Friday, January 2, 2009

Beyond Our Differences (Entropy Films, 2008)

by Mark Gabrish Conlan • Copyright © 2009 by Mark Gabrish Conlan • All rights reserved

The December 26, 2008 episode of the PBS public-affairs TV series Bill Moyers’ Journal was given over to a film (or an excerpt therefrom; from its imdb.com listing I conclude the original is a good deal longer than the 56-minute excerpt we got to see) called Beyond Our Differences, which is basically your standard Religion Is Good After All documentary focusing on religious leaders who are actually working to bring peace on earth and people together rather than driving them apart and therefore are providing an alternative to the fundamentalists. To say I have mixed feelings about this subject is putting it mildly; I firmly believe that on balance, religion has been a negative force in world history — all the Gandhis and Kings who have done good things in the name of their faiths are vastly outweighed by the Torquemadas, the Cotton Mathers, the Meir Kahanes and Osama bin Ladens who have killed in the name of theirs.

Predictably I felt my skin crawl when I saw Father Kieran Creagh being held up as a positive role model for setting up a hospice for “AIDS” patients in South Africa, not only because I’m sure most of the “AIDS” patients whom he’s helping to ease their deaths would probably have been salvageable if the real, preventable or treatable, diseases they had were acknowledged as the causes of what was wrong with them instead of having it all blamed on “HIV” but also because Creagh is saying that he’s been inspired by “AIDS” to do education on the South African Blacks to get them to stop having sex and remain abstinent until marriage (it’s oh so convenient when you manage to watch what’s happening in the world and decide it confirms what you already believe), and whereas the film presents Father Creagh’s willingness to take an experimental AIDS vaccine in 2003 as an example of physical and moral courage, it’s hard to see even by the mainstream’s lights what on earth this is supposed to prove, since as a Roman Catholic priest he’s not supposed to be having sex anyway and therefore his likelihood of “exposure” to HIV in the primary way the mainstream says it’s transmitted is minimal to none.
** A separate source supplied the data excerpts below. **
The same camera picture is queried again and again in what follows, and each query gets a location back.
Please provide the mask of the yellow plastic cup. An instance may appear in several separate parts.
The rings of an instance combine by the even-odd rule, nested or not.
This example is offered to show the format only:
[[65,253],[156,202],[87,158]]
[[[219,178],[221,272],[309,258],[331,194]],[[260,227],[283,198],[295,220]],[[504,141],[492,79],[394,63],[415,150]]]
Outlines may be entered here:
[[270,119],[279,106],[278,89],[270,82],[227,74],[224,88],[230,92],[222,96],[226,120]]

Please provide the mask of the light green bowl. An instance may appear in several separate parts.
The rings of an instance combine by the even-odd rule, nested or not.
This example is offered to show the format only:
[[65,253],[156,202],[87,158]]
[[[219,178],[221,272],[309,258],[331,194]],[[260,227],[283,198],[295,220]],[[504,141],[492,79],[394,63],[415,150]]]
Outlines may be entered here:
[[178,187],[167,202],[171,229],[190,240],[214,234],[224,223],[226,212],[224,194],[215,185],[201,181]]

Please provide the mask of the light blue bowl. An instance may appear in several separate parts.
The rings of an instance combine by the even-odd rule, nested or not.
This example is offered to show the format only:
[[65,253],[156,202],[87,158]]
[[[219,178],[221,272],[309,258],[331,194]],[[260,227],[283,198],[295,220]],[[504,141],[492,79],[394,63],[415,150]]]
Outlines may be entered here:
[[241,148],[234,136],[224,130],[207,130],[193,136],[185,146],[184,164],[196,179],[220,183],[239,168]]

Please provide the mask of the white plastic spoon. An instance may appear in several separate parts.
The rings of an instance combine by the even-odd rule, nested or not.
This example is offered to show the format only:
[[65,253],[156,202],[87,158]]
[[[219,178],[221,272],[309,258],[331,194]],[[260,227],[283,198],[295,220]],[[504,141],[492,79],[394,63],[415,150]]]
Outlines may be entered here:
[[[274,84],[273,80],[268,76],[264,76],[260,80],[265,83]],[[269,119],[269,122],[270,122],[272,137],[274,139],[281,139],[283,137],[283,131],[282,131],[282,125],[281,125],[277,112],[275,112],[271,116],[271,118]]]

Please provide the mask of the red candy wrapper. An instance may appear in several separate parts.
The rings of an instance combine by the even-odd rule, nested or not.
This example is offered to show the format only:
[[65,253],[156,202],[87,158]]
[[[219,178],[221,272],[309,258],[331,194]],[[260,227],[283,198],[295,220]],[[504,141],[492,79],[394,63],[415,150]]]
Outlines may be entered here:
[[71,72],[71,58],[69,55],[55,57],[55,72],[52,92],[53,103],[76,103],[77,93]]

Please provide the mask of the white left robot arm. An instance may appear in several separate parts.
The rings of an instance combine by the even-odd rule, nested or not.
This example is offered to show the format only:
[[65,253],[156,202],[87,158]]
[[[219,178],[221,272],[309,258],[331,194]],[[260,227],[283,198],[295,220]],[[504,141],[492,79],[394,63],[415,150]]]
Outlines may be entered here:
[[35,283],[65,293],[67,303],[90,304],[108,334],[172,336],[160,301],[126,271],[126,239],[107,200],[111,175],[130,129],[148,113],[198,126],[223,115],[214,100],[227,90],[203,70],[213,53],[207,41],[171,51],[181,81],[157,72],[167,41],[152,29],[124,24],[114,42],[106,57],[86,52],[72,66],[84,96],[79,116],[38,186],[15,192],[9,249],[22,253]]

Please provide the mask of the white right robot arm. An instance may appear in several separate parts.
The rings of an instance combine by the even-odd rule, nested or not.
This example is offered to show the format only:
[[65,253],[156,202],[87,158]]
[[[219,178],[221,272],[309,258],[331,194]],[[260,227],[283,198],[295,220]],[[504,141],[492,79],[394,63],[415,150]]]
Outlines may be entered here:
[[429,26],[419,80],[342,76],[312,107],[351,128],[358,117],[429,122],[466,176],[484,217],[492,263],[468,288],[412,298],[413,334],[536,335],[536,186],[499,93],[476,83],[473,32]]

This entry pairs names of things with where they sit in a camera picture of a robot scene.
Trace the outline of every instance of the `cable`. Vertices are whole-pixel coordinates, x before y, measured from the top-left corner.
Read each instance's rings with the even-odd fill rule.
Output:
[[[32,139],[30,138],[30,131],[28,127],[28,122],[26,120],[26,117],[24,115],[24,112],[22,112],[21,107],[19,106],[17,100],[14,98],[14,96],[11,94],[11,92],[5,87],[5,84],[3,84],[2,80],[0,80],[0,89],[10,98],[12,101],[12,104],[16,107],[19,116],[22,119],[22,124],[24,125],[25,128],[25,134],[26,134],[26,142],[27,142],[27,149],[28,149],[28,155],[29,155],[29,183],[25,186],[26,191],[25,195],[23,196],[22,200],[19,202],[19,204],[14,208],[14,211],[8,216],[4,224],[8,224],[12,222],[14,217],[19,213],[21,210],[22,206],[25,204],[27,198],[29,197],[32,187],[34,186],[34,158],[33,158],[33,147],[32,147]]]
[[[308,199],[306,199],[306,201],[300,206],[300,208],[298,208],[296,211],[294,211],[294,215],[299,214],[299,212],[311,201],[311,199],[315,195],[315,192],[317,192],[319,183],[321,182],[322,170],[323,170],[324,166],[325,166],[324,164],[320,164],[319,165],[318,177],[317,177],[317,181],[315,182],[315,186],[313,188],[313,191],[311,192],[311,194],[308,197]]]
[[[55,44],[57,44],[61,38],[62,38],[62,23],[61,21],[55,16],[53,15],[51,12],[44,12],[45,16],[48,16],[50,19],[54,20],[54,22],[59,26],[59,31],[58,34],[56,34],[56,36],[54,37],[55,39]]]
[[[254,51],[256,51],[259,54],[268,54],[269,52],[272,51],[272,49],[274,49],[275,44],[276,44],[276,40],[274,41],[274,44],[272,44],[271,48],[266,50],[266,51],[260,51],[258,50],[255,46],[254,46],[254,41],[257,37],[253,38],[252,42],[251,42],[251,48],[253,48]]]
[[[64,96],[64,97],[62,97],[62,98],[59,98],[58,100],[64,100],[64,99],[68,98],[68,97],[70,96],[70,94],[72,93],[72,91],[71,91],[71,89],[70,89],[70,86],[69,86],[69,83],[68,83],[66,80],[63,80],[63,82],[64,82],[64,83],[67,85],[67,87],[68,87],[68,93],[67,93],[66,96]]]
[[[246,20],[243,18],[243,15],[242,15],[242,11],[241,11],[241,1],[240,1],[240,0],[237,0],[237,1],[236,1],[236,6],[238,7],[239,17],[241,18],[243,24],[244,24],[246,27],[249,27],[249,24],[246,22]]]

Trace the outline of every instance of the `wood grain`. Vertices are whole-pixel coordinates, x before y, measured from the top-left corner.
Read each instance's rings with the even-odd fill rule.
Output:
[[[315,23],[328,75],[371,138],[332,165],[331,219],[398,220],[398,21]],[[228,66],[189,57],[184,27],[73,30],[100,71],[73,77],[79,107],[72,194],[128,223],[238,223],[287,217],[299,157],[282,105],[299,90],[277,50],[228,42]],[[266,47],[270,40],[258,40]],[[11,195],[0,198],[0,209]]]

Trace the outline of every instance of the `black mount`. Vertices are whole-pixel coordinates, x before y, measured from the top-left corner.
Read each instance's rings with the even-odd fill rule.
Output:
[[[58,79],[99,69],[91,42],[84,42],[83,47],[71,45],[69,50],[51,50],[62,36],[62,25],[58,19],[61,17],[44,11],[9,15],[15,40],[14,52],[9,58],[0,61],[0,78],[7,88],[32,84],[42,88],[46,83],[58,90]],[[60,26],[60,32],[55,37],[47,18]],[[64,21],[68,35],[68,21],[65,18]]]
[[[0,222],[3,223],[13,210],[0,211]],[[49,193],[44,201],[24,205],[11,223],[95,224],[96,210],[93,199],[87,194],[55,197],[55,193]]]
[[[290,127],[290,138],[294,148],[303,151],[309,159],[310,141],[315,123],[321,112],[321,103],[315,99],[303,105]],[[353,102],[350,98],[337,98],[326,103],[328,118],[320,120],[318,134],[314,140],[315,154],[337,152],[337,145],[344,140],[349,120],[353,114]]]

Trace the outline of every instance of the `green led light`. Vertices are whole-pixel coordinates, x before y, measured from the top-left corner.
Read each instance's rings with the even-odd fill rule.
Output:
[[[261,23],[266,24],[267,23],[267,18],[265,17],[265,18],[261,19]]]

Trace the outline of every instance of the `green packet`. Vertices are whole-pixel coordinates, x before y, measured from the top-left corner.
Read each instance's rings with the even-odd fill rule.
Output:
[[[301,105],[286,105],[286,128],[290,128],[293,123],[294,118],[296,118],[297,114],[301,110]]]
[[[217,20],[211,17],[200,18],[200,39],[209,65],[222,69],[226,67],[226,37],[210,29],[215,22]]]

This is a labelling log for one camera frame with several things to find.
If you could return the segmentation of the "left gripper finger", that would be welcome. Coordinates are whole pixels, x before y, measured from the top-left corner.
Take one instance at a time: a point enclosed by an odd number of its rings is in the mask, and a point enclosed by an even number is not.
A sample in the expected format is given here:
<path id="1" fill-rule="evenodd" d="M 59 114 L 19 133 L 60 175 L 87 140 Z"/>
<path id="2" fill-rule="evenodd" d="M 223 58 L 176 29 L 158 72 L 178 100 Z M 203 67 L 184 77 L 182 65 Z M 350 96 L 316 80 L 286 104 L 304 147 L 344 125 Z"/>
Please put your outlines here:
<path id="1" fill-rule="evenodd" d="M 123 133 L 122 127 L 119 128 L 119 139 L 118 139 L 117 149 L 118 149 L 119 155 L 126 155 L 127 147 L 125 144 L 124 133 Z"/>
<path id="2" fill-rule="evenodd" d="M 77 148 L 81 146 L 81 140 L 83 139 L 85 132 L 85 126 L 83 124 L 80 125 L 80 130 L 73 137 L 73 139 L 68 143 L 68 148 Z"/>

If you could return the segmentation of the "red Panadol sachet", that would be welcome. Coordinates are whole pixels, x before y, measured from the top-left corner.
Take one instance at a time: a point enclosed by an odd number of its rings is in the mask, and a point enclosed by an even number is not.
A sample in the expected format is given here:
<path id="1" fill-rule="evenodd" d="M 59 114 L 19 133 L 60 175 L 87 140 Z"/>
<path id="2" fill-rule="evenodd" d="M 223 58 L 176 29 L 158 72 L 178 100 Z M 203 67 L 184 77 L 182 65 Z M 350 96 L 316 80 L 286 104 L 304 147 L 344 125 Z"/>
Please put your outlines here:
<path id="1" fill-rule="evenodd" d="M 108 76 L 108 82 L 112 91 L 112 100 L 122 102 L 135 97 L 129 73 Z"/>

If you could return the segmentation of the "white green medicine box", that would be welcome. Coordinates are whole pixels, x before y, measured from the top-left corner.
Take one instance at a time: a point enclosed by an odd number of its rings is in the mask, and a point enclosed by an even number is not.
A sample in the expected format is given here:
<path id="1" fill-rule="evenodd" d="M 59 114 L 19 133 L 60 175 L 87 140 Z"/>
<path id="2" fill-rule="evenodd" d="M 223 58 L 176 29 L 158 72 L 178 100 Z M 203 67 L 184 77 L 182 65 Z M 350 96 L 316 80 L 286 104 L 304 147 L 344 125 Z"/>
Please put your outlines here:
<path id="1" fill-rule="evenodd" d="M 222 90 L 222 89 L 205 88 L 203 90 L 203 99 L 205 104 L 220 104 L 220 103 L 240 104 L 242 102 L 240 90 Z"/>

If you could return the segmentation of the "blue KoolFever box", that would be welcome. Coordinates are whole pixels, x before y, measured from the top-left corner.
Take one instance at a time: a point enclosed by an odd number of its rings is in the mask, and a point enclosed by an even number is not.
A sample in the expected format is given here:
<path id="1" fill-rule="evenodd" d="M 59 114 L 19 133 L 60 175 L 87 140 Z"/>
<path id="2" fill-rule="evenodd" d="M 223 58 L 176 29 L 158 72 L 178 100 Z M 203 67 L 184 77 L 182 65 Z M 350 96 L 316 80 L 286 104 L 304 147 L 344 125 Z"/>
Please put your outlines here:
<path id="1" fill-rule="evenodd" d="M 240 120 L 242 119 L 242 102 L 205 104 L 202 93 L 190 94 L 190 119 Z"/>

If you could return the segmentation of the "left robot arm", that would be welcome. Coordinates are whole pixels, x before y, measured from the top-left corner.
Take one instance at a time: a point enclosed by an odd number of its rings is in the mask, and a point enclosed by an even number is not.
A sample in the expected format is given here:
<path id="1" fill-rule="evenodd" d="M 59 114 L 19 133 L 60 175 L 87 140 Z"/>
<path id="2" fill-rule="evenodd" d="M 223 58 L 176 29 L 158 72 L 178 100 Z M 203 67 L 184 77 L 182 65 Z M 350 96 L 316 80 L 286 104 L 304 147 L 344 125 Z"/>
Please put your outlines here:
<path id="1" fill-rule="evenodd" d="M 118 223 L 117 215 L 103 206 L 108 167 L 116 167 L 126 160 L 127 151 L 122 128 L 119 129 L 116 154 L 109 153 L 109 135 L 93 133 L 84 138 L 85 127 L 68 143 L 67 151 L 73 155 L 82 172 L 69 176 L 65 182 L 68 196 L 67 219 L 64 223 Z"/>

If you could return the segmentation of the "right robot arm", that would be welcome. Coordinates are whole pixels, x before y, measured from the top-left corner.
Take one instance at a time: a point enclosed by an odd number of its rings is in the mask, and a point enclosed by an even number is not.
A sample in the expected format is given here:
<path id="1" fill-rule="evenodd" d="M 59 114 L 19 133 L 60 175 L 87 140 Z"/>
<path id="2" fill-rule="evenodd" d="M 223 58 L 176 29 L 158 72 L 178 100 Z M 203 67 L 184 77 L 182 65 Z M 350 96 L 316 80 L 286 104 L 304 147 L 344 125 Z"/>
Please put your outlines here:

I liked a lot of Beyond Our Differences and was particularly moved by the quotations from the Judeo-Christian-Islamic holy books even though director Peter Bisanz is cherry-picking the scriptures as thoroughly as Fred Phelps is — particularly ignoring all the passages in the Old Testament and the Koran that specifically have God green-lighting his chosen people to commit genocide.